We're using Capistrano/Webistrano (with Lee Hambley's railsless-deploy gem) to push our PHP application to production servers. I have some custom tasks that get run during various parts of the deploy process.
As an example, I have tasks that attempt to stop and restart a jetty solr instance. However, sometimes this bit fails during the deploy, so Capistrano rolls back the entire deploy and reverts back to the previous revision. This is a pain. :-)
I'd like to tell Capistrano to ignore the return result of these tasks, so if they fail, Capistrano continues on it's way and finishes the deploy anyway.

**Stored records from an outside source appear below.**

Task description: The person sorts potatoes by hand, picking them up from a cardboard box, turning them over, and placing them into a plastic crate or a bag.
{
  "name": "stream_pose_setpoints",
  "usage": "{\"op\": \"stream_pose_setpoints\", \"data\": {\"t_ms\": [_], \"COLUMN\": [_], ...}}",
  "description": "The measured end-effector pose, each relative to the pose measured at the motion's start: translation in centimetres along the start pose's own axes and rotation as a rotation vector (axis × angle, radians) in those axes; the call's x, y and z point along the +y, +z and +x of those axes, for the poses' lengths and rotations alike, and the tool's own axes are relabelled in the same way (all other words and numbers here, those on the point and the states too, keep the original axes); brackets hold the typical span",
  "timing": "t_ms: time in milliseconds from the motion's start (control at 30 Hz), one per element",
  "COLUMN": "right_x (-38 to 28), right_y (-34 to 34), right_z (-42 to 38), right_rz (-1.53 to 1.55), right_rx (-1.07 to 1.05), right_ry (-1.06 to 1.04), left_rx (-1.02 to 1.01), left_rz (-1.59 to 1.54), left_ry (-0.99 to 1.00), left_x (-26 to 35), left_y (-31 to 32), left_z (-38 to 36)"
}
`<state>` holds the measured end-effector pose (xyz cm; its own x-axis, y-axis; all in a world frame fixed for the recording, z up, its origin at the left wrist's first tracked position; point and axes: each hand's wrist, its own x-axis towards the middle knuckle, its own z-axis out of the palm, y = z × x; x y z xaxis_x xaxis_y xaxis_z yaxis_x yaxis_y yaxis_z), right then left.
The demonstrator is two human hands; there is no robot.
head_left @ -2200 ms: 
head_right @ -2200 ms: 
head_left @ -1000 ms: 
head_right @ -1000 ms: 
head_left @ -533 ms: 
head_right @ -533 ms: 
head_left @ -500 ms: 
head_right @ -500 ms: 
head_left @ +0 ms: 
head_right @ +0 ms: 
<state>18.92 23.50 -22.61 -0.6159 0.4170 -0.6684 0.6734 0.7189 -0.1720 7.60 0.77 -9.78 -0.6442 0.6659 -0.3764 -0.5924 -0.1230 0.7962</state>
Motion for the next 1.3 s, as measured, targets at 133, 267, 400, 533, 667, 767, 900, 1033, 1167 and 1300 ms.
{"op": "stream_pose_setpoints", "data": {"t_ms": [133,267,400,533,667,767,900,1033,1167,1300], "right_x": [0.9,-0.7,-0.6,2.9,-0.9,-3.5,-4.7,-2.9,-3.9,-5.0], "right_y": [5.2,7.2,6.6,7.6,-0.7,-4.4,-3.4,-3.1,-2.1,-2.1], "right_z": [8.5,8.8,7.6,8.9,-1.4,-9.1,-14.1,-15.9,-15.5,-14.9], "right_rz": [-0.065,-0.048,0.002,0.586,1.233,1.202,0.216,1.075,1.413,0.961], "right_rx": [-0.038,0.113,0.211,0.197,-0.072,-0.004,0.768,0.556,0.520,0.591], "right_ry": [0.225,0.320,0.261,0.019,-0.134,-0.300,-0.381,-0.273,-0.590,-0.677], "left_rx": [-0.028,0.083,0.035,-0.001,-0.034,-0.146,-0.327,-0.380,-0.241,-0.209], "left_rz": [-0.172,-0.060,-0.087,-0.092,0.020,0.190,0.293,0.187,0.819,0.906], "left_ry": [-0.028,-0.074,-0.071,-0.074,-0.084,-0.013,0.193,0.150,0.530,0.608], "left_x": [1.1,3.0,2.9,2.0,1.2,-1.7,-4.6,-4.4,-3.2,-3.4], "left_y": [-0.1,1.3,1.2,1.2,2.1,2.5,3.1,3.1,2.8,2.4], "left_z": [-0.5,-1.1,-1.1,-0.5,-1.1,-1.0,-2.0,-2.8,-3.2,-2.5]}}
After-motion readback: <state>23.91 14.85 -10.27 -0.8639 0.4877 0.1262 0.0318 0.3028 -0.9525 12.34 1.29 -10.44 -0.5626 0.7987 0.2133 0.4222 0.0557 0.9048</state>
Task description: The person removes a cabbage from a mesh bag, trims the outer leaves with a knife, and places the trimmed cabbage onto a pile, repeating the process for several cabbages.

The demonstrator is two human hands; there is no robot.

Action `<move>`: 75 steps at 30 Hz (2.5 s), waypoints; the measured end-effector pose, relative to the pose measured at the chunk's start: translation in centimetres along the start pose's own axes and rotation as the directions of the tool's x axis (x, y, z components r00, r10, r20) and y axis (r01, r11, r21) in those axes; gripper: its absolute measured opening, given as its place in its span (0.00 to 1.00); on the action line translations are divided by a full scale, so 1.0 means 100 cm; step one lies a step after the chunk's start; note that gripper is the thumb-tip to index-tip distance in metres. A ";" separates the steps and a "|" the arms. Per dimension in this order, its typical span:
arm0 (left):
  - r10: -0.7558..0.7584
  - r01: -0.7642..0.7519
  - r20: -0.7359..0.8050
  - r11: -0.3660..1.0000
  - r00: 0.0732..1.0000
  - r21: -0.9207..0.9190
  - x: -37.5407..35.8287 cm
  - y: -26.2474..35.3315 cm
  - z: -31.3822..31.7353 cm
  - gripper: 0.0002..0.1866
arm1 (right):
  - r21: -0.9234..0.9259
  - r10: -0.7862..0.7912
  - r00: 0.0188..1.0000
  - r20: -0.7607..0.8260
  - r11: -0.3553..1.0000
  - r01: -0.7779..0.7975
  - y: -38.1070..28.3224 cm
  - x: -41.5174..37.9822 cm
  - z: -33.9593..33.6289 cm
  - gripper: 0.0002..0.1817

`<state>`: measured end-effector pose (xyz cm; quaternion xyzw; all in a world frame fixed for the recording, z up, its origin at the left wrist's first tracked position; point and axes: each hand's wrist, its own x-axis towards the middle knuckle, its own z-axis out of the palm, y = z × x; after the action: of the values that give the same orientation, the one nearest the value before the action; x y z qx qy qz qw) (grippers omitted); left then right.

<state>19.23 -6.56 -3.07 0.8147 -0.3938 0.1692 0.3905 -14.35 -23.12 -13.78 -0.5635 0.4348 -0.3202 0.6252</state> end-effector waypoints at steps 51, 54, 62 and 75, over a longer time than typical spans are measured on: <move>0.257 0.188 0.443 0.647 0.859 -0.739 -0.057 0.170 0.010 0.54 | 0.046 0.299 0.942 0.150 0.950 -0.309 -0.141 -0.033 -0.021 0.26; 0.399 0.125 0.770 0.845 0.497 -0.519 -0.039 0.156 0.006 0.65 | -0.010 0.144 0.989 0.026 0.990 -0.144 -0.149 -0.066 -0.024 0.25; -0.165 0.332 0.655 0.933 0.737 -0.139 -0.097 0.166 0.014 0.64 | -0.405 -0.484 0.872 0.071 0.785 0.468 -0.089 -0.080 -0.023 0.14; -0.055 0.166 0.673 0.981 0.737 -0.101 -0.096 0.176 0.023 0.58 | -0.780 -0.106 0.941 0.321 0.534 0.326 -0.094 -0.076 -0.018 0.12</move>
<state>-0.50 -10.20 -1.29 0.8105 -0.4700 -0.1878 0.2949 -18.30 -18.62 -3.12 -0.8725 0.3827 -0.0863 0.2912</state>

It's very easy for me to ssh to the server after the fact and properly kill and restart the solr instance, rather than having to do a complete deploy again.
Here is some relevant parts of the deploy script:
before "deploy:symlink", :solr_kill
after "deploy:symlink", :solr_start, :solr_index
task :solr_kill do
run "cd #{current_path}/Base ; #{sudo} phing solr-kill"
end
task :solr_start do
run "cd #{current_path}/Base ; #{sudo} phing solr-start"
run "sleep 10"
end
task :solr_index do
run "#{sudo} #{current_path}/Base/Bin/app.php cron run solr_index_cron"
end
from the Capistrano Task docs there is a config you can add to if there is an error, to continue.
task :solr_start, :on_error => :continue do
# your code here
end
Just add that to each task you want to ignore errors and continue. Though, the best possible thing is to see if you can figure out what is causing the failure and have the restart command be more robust to really restart it. I only say this, since when you try to hand off the script to someone else, they might not know exactly how to tell if it restarted correctly.